Only a number is expected here: the count of lines in this data where "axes" occurs.

── SOURCE DATA

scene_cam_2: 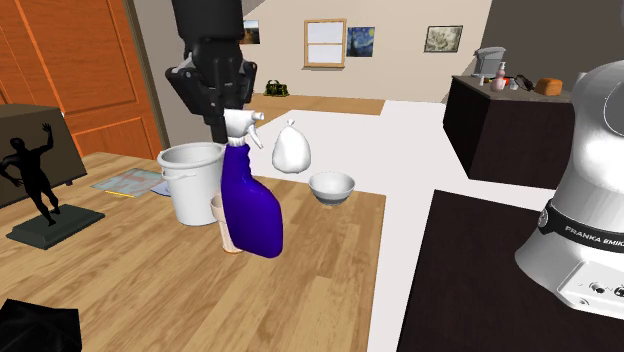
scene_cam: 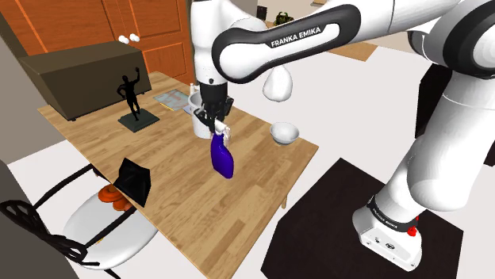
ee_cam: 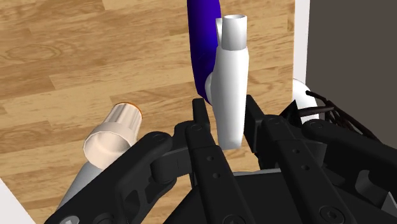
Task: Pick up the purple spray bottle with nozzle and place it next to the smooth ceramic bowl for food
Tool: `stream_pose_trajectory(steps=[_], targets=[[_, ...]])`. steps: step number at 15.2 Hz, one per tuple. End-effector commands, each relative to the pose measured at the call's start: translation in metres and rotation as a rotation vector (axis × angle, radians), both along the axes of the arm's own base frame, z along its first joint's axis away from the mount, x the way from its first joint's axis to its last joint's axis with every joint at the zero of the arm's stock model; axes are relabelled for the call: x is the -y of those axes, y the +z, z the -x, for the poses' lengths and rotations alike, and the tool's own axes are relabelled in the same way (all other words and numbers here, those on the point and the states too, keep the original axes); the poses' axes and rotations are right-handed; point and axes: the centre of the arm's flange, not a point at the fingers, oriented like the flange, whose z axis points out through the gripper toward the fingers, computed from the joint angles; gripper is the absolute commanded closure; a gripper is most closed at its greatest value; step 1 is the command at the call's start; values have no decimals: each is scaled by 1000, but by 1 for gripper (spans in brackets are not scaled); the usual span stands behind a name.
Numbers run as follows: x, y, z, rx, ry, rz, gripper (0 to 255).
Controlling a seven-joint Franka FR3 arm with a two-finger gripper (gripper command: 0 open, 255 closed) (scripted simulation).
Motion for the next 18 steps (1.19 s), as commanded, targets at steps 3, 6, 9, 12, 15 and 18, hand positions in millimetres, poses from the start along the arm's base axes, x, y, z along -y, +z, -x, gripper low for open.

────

◆ ANSWER BOX
2